Working with Other Dangerous and Undocumented Tags The tags listed above, which are controlled within the ColdFusion Administrator, are not the only potentially dangerous functionality within ColdFusion’s arsenal. Here are some additional things to worry about as you build your application. The following tags and functions cannot be disabled through the Administrator. The only way to limit the use of these tags is to run your application inside an Advanced Security sandbox, and use that sandbox’s settings to control which tags and functions are available. (For more on Advanced Security, see Chapter 6.)

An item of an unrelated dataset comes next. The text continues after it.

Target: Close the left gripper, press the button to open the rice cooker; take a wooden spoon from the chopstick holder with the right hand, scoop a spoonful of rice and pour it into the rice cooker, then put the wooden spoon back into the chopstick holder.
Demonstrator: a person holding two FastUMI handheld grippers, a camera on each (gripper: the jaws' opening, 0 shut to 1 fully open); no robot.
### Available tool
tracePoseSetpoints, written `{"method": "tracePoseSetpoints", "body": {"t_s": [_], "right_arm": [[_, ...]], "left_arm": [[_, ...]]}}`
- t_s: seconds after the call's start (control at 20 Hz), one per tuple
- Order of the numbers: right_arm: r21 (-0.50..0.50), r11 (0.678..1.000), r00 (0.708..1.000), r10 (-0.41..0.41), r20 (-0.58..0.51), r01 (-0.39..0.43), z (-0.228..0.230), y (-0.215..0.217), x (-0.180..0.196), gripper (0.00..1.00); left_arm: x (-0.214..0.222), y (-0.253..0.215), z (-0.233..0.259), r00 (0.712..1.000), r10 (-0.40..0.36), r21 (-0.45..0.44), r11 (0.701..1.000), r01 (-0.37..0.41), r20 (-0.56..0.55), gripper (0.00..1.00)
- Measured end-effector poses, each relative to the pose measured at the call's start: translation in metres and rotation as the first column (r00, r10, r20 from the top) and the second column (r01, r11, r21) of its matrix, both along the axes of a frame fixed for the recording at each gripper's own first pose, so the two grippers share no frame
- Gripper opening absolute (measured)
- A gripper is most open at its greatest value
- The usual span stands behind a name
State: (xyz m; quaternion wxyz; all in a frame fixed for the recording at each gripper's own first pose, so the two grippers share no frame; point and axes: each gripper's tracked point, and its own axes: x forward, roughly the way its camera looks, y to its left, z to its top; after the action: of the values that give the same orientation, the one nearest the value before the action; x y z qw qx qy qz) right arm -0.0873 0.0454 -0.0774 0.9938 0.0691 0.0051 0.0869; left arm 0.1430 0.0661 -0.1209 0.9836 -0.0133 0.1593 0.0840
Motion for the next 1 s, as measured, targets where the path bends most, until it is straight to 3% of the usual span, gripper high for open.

GetProfileString(), ReadProfileString()

GetProfileString() and ReadProfileString() are documented functions for reading and writing to *.ini files. These functions are great for creating and utilizing small, file-based persistent storage mechanisms, especially when storing such information in a database is impossible or not desired. You may also want to look at these functions if your ColdFusion application is tightly integrated with another application; the two apps may be able to share an .ini file containing common configuration information.

These functions are dangerous because they can read and write to sensitive system files. A hacker could use these functions to alter Windows files, or .ini files belonging to unrelated applications. This access could expose sensitive information to the hacker, or alter your system such that it will not boot!


GetTempDirectory() is a documented function; it returns the operating system ’s directory for storing temp files. A minor security threat, this function can expose to information about your system’sconfiguration to a hacker. The less a hacker knows, the better off you are.


GetTempFile() is a documented function. Unlike GetTempDirectory(), which simply returns information, GetTempFile() will actually create an empty, 0-byte file within the directory you specify. Even though each temp file is empty, it still takes up some room on disk for its listing in the directory. A hacker could use this function within a loop to create enormous amounts of these temp files, which has a remote possibility of consuming your disk space. The larger threat is to performance and stability, since any directory with huge amounts of files causes the operating system to crawl.

is a documented tag. It allows the ColdFusion server to temporarily execute as a user different from the one you specified in the Services Control Panel (Windows) or the start script (UNIX). This is extremely useful to provide short-term dynamic access to resources, but it also creates large security holes. If you are relying on your operating system’s security policy for protection, you’re not completely safe. This tag can bypass OS-level security by simply logging on as someone else—preferably someone who has more privileges!

CF_SetDataSourceUsername(), CF_GetDataSourceUsername(),

CF_SetDataSourcePassword(), CF_SetODBCINI(),CF_GetODBCINI()

CF_SetDataSourceUsername(), CF_GetDataSourceUsername(),

CF_SetDataSourcePassword(), CF_SetODBCINI(), and CF_GetODBCINI() are undocumented functions. These functions read and write the properties of a datasource, including the ability to change username and password. They are useful in specific situations, but mostly create a security hole. If a hacker can start changing login credentials for your database, your whole application may crash. A hacker could also use these tags to glean information about valid database logins, and use that information to hack your database.


CF_GetODBCDSN() is an undocumented tag. It lists all the ODBC datasources on the system, and is very, very useful to hackers who would like to break into your datasources.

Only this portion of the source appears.